Here’s What’s Happening With Your Travel Points for Australia’s Airlines

Here’s What’s Happening With Your Travel Points for Australia’s Airlines

Virgin Australia has announced it’s discontinuing its budget carrier Tigerair and slashing 3,000 jobs in the process. It’s upsetting news but it’ll also impact the many customers who may have had any flights booked or travel credits in their pocket.

The coronavirus pandemic has affected many aspects of life and putting a pause on any travel plans is among them.

It’s meant that airlines, often operating hundreds of flights a day in usual times, have been ground to halt as demand to see the country and the world plummets.

In Australia, this flow-on effect has seen Virgin Australia enter voluntary administration earlier this year and a recent announcement concluded that it would discontinue its budget subsidiary, Tigerair.

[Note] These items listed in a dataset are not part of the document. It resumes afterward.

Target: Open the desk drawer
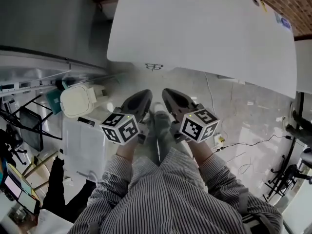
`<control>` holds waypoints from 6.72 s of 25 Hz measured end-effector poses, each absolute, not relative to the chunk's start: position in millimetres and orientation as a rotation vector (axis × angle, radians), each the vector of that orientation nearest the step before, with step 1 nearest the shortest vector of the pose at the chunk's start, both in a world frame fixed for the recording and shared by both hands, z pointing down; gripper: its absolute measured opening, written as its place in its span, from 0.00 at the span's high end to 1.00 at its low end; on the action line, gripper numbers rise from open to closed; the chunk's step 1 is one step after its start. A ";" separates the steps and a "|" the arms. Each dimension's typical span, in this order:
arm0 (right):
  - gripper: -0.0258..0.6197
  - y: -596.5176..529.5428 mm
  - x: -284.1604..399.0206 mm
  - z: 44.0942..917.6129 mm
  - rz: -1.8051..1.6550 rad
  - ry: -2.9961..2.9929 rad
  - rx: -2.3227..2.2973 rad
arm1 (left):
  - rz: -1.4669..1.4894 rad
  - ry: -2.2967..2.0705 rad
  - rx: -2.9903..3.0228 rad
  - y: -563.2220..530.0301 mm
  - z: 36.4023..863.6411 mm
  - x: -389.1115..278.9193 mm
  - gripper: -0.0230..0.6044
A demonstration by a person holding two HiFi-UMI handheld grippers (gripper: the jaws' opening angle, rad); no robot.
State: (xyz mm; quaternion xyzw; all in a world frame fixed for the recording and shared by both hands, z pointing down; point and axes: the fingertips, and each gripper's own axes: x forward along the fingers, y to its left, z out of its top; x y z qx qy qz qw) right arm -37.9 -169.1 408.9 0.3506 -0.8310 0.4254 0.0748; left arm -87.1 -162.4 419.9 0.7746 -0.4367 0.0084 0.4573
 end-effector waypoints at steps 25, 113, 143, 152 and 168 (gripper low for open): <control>0.93 -202.3 -50.1 521.9 1.453 -2.426 1.050 | 0.002 -1.077 1.800 -203.2 529.3 -90.5 0.94; 0.84 -301.0 -26.5 669.3 2.285 -2.346 1.501 | -0.400 -0.987 1.568 -303.8 664.2 -92.1 0.77; 0.90 -299.8 -32.8 670.8 2.416 -2.388 1.339 | -0.567 -0.880 1.490 -301.0 664.2 -93.3 0.88; 0.90 -285.3 -32.9 669.3 2.431 -2.377 1.315 | -0.659 -0.807 1.472 -290.2 650.1 -86.7 0.88; 0.90 -253.9 -32.6 666.4 2.450 -2.343 1.271 | -0.583 -0.855 1.424 -255.4 656.6 -87.0 0.88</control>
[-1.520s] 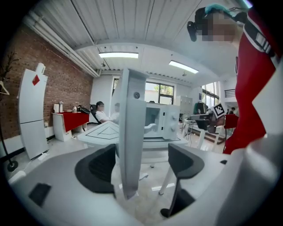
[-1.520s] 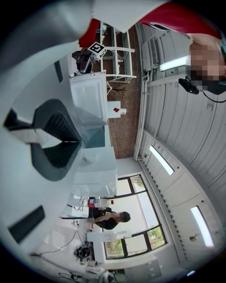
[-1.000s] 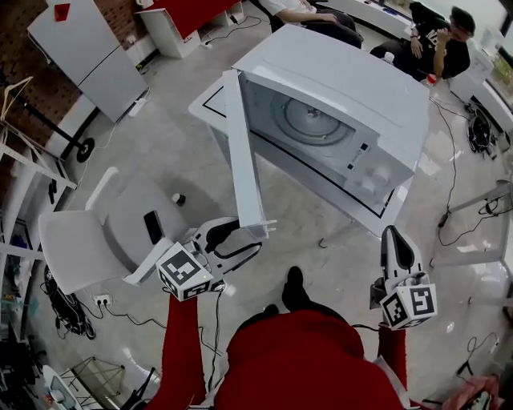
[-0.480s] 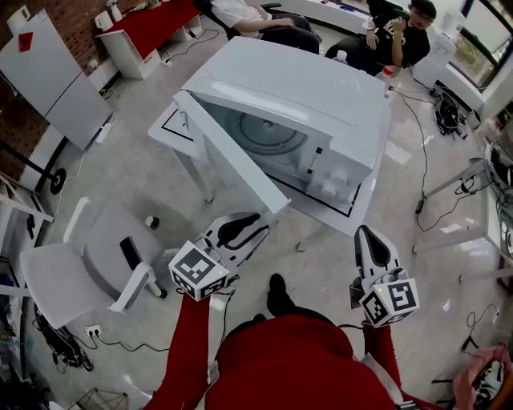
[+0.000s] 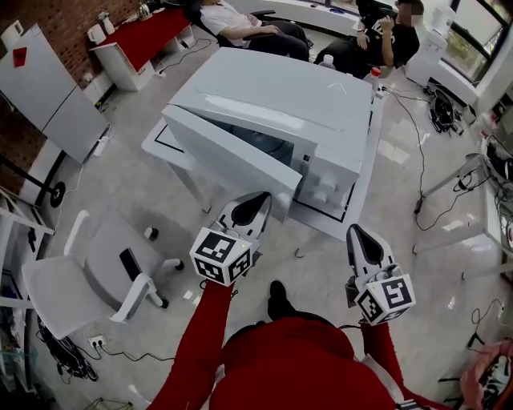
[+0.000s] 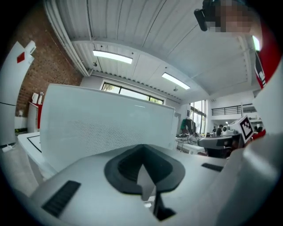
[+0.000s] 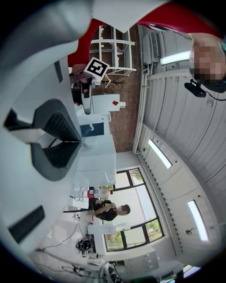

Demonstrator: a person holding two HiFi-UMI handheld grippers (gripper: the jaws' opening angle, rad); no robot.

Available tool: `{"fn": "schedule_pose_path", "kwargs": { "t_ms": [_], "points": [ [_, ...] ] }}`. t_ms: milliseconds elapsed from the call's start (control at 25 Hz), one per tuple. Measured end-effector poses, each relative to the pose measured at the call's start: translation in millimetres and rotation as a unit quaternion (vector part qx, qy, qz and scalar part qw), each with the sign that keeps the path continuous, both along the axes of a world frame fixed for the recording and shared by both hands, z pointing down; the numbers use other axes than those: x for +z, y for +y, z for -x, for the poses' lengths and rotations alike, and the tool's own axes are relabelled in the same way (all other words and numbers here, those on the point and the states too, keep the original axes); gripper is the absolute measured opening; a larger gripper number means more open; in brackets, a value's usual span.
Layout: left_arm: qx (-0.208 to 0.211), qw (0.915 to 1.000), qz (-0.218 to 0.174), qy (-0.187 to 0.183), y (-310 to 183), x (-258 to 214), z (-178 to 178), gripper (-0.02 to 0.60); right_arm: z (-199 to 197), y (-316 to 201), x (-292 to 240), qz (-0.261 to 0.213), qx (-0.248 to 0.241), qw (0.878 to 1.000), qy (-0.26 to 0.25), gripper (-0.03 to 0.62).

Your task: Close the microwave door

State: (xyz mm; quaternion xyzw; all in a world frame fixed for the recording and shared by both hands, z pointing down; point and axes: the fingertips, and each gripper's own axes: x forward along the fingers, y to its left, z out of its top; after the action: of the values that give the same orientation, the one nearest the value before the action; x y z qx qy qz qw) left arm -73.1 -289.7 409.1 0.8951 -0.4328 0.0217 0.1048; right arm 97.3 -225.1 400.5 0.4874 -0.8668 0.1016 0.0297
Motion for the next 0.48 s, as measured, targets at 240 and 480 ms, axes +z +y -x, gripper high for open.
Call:
{"fn": "schedule_pose_path", "kwargs": {
  "t_ms": [240, 480],
  "points": [
    [-0.018, 0.9997, -0.001, -0.016, -19.9, 2.5, -18.2, 0.009, -5.2, -10.0, -1.9, -0.004, 0.004, 1.000, 0.000, 0.014],
    [-0.023, 0.9992, 0.017, -0.027, -34.3, 10.4, -32.8, 0.008, -8.0, -15.8, 1.5, 0.004, 0.002, 1.000, 0.002, 0.013]
  ]
}}
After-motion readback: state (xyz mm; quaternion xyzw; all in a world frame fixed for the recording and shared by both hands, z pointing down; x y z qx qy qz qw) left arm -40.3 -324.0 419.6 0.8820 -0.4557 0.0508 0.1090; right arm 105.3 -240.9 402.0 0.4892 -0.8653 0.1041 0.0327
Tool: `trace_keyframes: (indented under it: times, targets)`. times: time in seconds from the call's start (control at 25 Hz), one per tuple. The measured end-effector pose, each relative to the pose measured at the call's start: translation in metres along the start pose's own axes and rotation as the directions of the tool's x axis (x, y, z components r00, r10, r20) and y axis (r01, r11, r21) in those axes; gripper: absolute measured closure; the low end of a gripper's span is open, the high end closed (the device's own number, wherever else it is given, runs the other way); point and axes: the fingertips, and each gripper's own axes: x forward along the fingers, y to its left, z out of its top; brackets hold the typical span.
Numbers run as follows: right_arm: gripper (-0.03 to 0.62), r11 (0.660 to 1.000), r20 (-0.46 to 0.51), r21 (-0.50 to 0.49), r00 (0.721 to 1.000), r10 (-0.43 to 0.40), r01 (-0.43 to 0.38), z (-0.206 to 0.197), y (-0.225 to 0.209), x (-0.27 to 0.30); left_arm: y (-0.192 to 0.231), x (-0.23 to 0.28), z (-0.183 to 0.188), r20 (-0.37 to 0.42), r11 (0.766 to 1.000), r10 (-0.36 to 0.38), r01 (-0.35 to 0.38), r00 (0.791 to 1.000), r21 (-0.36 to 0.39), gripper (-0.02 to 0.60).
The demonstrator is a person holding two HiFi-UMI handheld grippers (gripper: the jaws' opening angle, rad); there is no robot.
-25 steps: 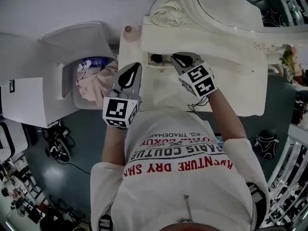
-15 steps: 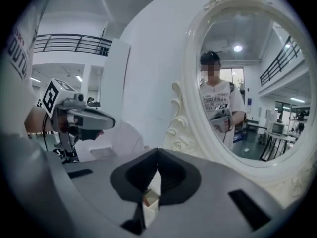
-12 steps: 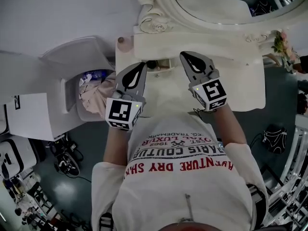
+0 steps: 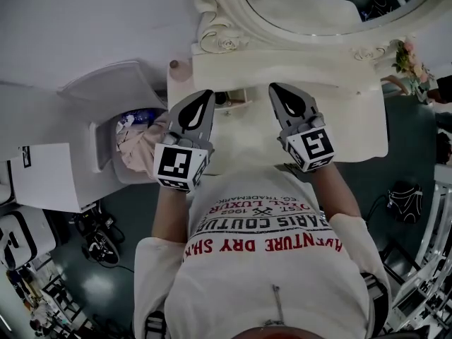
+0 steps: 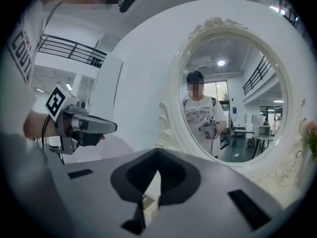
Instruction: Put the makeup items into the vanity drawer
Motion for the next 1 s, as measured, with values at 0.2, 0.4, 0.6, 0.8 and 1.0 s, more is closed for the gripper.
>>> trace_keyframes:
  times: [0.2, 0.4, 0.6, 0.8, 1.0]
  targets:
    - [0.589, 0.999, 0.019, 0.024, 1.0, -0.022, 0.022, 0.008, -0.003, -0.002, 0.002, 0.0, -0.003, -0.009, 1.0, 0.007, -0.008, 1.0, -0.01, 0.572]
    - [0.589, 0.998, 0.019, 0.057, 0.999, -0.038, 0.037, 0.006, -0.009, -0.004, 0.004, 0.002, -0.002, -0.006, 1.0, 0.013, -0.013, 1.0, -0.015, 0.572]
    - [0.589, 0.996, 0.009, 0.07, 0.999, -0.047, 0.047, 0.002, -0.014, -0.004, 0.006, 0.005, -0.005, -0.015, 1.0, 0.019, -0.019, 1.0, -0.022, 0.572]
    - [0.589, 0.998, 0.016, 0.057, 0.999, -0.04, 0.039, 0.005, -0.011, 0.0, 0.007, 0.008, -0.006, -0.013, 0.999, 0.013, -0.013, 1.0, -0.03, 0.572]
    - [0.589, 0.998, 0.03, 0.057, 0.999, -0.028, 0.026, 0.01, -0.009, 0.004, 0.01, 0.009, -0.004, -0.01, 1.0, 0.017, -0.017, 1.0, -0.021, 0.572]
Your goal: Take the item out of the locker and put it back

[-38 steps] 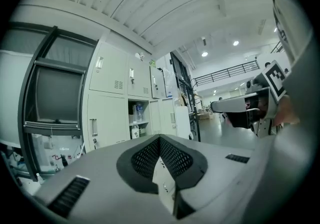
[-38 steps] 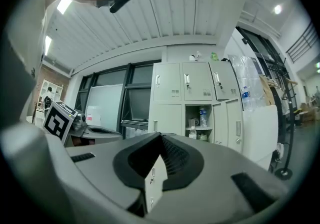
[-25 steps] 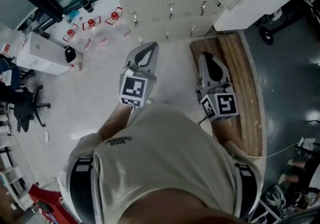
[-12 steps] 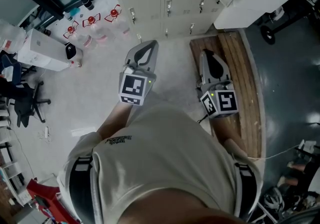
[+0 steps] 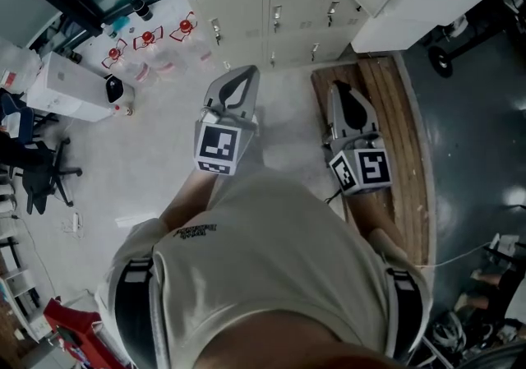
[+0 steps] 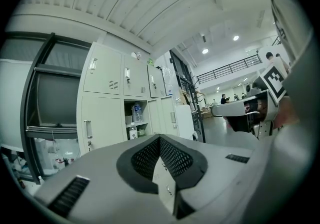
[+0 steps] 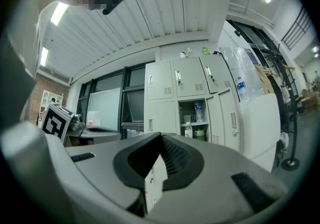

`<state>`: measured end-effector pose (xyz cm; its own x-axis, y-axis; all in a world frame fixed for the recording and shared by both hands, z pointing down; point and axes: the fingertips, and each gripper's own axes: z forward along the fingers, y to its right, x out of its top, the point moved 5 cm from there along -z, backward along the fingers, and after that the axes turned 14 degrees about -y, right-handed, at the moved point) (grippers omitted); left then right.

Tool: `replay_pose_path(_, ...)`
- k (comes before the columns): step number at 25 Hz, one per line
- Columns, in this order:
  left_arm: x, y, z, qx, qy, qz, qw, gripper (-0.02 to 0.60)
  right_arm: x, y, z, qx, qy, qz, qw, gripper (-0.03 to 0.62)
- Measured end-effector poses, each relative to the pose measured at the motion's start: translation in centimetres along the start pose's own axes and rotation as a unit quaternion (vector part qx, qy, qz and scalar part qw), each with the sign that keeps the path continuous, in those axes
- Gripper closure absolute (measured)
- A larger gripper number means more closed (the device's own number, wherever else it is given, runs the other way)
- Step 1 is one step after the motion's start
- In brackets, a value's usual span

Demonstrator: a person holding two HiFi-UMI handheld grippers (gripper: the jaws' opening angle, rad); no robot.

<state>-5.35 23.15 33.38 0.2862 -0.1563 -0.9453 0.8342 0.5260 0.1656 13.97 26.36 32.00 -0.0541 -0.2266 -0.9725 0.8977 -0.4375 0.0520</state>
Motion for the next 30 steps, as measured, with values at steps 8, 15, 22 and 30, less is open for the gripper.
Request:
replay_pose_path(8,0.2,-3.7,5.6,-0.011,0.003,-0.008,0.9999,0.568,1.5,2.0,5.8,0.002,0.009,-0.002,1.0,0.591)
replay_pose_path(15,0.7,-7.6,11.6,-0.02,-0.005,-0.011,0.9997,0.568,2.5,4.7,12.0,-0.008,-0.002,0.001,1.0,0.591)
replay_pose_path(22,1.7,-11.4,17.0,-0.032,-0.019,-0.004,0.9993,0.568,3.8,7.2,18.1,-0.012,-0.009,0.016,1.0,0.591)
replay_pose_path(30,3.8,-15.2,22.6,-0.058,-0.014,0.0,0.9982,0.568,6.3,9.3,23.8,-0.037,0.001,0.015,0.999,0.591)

Qantas and its own budget subsidiary, Jetstar, have also drastically cut their offered flights for the foreseeable future.

So, what does this mean for your soon-to-expire travel credits and frequent flyer points?

What happens with travel points now?

Starting with Virgin and Tigerair, the announcement on Wednesday, 5 August, means credits offered for bookings made before Virgin’s administration — 21 April — will now be extended to July 2022. That means you’ll have plenty of time to decide where to travel given coronavirus is not going to go away any time soon.

“All travel credits and Velocity Frequent Flyer points will be carried forward under its [new] ownership,” the announcement read.

“To preserve value for customers with credits for bookings made prior to administration, booking dates will also be extended to 31 July 2022 for travel until 30 June 2023.”

For Tigerair customers specifically, travel credits on any bookings will now be redeemable on Virgin Australia services.

For Qantas and Jetstar, it gets a little more complicated. Back in April, Qantas announced it was extending everyone’s Frequent Flyer status by 12 months until March 2021 given nobody had any idea when flying would be back on the cards.

In July, it also announced it was giving eligible members a Status Boost, equivalent of 50 per cent of the required annual Status Credits, in order for members to keep their status.

Jetstar will continue to let you earn Qantas Frequent Flyer points on Jetstar’s Starter Plus, Starter Max or Business Max fares as well as Jetstar New Zealand flights.

If you’ve got travel credits banked up from pre-COVID travel and you were hoping to treat yourself to a discounted holiday, the initiatives will come as a small relief.